(Records from a collection)
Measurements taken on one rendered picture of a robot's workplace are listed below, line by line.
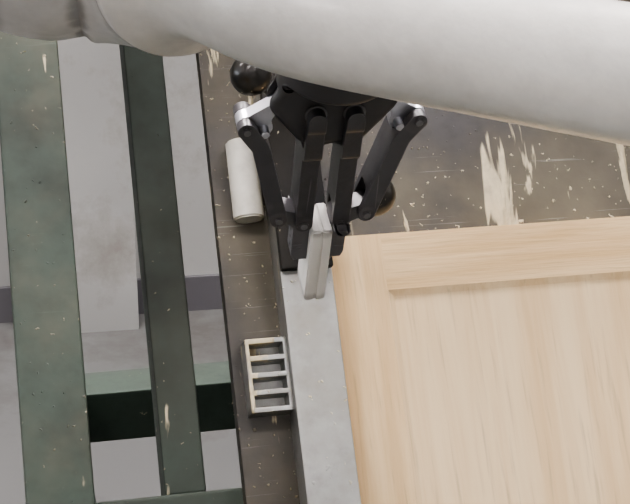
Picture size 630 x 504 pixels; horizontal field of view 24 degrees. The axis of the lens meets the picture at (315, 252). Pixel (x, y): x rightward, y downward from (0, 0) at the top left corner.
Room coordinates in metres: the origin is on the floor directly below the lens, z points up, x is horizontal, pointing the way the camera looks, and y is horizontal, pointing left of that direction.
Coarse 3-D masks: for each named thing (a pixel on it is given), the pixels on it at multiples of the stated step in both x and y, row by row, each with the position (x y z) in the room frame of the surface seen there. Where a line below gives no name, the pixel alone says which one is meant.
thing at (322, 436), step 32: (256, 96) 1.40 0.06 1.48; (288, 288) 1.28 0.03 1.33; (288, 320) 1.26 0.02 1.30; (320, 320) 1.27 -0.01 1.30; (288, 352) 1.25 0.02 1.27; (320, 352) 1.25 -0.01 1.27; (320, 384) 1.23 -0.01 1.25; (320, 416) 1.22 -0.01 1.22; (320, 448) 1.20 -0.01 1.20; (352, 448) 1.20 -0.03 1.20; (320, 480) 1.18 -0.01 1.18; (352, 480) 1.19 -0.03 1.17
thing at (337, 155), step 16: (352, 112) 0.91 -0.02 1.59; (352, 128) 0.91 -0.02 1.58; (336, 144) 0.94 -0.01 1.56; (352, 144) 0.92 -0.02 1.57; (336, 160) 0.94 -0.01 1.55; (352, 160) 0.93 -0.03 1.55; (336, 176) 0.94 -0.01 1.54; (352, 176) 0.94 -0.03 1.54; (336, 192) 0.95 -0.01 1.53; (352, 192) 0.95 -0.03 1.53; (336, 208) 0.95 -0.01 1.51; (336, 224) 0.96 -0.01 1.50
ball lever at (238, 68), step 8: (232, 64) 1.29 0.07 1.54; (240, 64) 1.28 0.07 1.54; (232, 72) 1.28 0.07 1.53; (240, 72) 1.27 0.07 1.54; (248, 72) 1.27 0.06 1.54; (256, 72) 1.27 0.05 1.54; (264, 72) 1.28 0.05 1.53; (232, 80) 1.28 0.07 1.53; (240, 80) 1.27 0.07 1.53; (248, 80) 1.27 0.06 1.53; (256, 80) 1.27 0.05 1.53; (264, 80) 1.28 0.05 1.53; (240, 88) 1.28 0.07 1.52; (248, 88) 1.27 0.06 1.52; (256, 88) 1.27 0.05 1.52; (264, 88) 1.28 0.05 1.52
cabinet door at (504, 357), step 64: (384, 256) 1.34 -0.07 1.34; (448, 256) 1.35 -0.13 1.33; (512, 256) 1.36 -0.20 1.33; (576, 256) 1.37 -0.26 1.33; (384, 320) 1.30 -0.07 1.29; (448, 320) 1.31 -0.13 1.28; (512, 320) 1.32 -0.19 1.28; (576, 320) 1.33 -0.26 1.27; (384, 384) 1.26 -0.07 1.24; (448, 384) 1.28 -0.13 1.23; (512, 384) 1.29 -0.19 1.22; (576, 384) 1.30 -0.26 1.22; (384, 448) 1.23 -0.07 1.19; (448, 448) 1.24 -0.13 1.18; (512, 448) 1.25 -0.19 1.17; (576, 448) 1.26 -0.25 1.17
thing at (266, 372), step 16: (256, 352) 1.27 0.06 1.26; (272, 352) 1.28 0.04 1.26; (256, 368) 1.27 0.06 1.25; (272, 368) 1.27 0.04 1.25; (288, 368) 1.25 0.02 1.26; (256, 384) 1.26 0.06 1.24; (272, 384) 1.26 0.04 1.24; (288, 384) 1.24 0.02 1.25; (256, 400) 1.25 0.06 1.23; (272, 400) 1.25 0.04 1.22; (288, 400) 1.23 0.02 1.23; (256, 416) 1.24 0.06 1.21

- **Problem to work on**:
Among the lines above, find those holding "pixels" and copy each one.

- **Written reply**:
Picture size 630 x 504 pixels; horizontal field of view 24 degrees. The axis of the lens meets the picture at (315, 252). Pixel (x, y): x rightward, y downward from (0, 0) at the top left corner.
Coarse 3-D masks: for each named thing (a pixel on it is given), the pixels on it at multiples of the stated step in both x and y, row by row, each with the position (x y z) in the room frame of the surface seen there. Where a line below gives no name, the pixel alone says which one is meant.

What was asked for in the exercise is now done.